'''

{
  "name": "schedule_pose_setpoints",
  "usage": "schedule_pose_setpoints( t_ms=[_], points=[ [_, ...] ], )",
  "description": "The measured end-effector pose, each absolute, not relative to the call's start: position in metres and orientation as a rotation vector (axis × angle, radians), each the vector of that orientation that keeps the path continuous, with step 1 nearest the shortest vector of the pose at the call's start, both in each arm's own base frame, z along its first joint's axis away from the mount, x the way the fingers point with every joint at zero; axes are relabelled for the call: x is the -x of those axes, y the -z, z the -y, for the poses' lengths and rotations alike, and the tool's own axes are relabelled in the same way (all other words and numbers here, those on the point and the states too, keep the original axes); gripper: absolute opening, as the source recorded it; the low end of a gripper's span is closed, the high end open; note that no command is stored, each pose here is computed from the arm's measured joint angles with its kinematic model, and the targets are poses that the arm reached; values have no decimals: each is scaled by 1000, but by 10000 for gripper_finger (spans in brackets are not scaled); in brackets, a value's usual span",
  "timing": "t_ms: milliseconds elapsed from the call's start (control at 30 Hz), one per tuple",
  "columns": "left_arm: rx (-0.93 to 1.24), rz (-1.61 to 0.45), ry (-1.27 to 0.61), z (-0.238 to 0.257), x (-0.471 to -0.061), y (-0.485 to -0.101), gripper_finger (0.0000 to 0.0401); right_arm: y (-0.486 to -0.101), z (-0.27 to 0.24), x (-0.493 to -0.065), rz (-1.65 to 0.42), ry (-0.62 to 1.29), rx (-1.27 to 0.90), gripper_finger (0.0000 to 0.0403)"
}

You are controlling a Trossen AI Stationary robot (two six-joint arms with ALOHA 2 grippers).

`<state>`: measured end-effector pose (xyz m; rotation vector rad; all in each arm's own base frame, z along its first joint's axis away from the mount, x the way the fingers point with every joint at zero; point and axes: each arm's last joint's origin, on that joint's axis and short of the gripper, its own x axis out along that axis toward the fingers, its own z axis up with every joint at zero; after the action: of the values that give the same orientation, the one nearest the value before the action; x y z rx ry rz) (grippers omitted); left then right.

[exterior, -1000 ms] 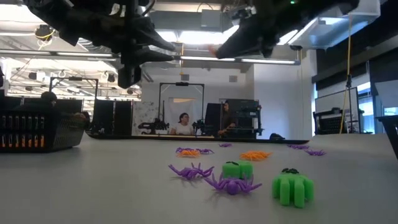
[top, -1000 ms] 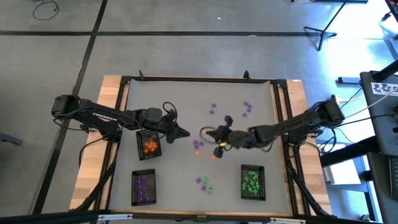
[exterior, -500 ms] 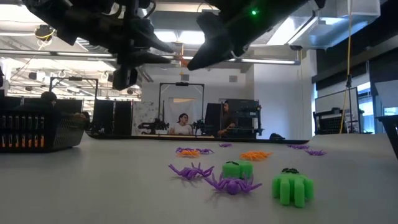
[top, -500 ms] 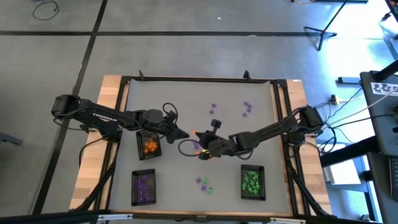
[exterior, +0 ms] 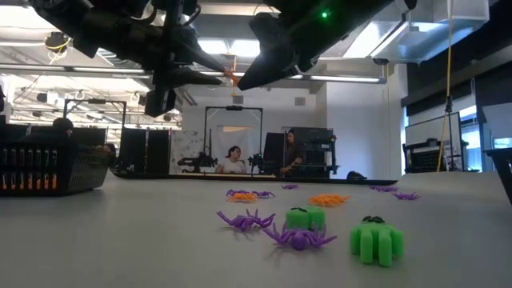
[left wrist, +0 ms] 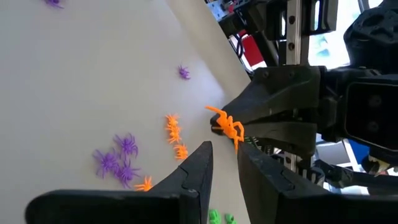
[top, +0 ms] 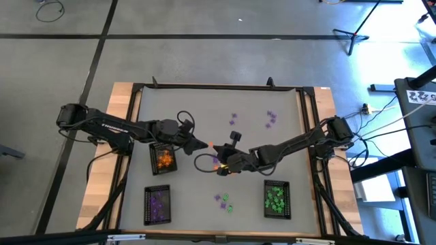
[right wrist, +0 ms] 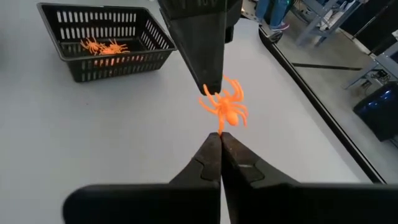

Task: Sort Halloween decoration
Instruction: Put the orange spider toy into the top black basket

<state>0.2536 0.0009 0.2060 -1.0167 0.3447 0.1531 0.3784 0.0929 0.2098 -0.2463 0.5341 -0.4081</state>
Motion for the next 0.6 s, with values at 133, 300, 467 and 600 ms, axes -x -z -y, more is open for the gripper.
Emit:
schedule_pose_setpoints(
  t_ms=[133,300,467,600],
  points=[
    [1021,-343,-156,-1,-254,-206,70,-210,-93,-378,-535,409,246,0],
    [1039,-336,-151,-1,-254,-207,70,-209,-93,-378,-538,409,245,0],
    [1044,-338,-145,-1,-254,-207,70,-209,-92,-378,-547,410,247,0],
    [1046,-340,-143,-1,-254,-207,70,-207,-92,-377,-561,414,238,0]
  ],
)
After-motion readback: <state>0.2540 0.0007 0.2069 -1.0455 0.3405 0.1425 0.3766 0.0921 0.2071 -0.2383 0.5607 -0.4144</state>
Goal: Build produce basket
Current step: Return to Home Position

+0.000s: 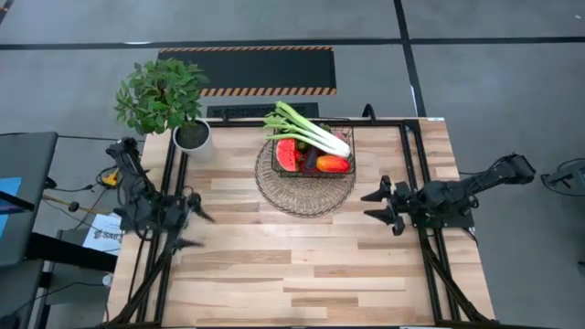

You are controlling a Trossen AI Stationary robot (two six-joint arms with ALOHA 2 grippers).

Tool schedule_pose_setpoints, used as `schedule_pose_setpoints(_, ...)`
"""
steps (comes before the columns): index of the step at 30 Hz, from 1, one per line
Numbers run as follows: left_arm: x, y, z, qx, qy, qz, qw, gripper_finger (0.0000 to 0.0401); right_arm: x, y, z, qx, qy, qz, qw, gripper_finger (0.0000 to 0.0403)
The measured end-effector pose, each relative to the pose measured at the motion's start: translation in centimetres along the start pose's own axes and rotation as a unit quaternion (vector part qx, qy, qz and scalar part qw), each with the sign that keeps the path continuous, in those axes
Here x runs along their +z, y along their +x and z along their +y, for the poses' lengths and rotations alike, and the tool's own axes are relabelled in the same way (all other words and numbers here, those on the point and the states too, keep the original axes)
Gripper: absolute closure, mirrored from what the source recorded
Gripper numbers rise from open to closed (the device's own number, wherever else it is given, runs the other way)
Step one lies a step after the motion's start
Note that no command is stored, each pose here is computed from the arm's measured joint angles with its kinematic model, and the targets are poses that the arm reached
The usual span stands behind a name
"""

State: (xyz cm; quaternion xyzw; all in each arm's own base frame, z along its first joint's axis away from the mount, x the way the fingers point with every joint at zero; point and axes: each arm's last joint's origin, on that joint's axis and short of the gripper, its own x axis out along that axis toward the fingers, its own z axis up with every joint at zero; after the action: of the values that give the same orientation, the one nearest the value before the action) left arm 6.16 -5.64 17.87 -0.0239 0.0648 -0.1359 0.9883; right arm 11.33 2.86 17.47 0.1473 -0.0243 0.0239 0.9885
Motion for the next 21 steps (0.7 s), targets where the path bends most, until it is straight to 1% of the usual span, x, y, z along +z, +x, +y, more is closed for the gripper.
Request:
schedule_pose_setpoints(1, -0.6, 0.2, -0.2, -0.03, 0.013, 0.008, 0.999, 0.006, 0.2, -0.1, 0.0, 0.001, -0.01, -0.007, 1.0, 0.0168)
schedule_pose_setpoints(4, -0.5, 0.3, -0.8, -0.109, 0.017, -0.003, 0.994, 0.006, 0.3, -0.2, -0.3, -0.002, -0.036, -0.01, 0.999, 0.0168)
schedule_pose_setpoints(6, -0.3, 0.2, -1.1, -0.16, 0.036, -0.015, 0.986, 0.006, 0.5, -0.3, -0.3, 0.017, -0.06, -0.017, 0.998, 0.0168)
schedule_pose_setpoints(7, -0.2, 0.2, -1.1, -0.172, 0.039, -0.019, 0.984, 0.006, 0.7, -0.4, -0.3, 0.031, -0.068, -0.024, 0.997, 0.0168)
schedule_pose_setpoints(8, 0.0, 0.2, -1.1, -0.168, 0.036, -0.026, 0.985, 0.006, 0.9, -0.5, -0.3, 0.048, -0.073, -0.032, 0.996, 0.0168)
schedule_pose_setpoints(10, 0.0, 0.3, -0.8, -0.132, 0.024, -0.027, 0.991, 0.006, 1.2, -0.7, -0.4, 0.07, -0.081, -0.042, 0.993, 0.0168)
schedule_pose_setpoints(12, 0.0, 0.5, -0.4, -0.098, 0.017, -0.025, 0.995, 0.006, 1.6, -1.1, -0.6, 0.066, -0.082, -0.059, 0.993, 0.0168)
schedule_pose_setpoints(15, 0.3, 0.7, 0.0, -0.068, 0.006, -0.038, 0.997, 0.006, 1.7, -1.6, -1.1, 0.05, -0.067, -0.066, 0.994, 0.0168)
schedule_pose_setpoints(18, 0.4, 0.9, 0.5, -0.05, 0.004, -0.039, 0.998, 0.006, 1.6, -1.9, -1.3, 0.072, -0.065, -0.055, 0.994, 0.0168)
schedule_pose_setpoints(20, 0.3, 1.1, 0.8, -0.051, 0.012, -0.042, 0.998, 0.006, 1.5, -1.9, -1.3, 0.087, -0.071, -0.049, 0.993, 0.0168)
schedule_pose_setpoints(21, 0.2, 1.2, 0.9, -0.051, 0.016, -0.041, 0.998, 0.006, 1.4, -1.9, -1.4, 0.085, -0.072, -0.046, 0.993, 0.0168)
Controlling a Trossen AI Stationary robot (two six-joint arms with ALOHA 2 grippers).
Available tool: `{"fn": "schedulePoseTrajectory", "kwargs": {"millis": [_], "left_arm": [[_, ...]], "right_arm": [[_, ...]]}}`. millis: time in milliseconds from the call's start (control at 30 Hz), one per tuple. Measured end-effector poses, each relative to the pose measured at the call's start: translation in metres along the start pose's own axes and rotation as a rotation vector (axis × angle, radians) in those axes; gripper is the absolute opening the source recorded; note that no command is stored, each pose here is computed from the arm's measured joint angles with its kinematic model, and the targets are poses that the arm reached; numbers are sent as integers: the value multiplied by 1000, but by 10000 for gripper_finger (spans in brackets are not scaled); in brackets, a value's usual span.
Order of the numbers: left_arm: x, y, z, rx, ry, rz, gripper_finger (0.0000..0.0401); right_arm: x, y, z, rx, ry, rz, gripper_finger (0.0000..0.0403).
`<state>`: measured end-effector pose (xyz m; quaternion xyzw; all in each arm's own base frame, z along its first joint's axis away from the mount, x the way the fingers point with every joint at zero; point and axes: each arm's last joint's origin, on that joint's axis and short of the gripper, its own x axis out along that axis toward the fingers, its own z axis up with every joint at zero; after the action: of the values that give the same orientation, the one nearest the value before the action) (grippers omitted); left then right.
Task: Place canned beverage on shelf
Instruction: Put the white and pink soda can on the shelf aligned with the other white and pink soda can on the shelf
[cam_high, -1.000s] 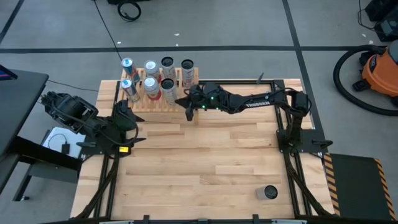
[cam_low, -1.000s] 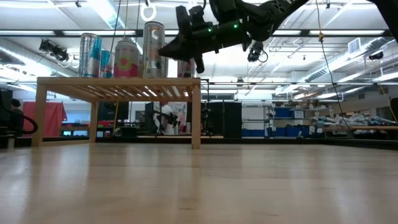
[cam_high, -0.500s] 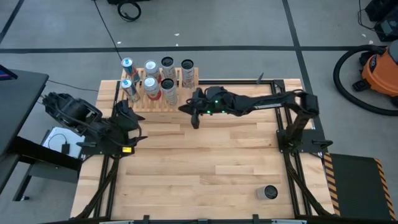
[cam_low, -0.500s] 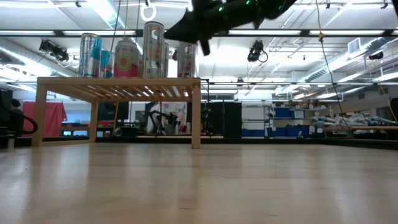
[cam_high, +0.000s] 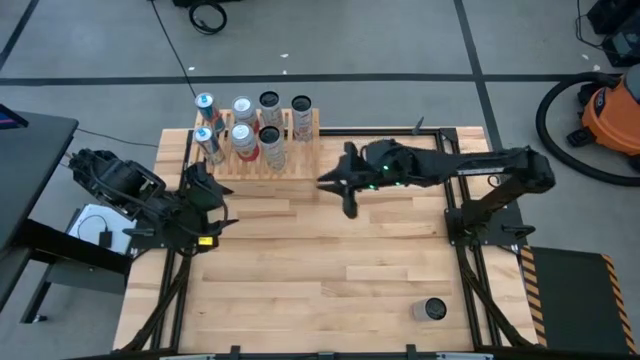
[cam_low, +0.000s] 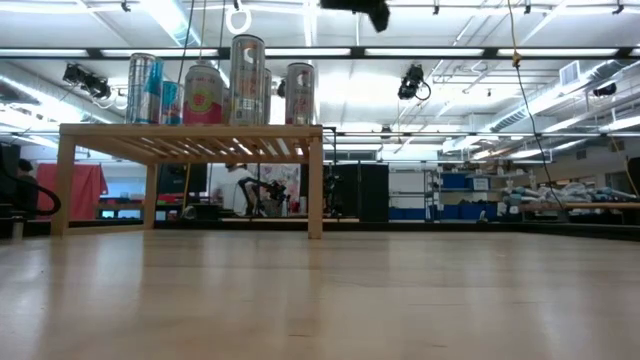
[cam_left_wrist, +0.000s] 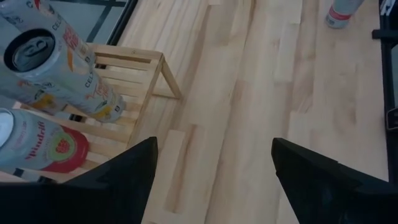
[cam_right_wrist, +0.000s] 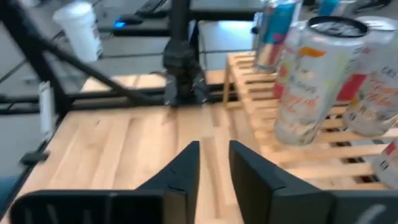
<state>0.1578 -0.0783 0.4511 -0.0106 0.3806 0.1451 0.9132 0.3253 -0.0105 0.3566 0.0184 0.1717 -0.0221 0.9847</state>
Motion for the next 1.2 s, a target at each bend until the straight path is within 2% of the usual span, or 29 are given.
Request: {"fn": "schedulePoseTrajectory", "kwargs": {"millis": [233, 433, 700, 833, 1033, 1200], "left_arm": [[0, 0, 1, -40, -6, -3, 316], [0, -2, 3, -55, -27, -17, 316], [0, -3, 5, -62, -40, -26, 316], [0, -3, 5, -63, -41, -26, 316], [0, -3, 5, -66, -44, -28, 316], [0, -5, 8, -90, -72, -48, 316]], "right_arm": [[-33, 29, -4, -7, 114, 80, 159], [-62, 51, -15, 77, 250, 82, 194], [-87, 79, -40, 269, 519, 69, 198], [-97, 97, -54, 335, 640, 12, 198], [-119, 122, -72, 436, 787, -58, 198], [-139, 144, -83, 498, 845, -82, 198]]}}
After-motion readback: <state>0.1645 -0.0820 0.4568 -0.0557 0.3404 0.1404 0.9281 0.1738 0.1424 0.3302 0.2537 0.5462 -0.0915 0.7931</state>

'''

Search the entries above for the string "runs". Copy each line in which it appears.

Here x runs along their +z, y along their +x and z along their +y, for the poses' lengths and rotations alike, and the tool's own axes are relabelled in the same way (all other words and numbers here, those on the point and the states too, keep the original axes)
Gripper numbers rise from open to closed (the device's own number, wherever else it is given, runs the other way)

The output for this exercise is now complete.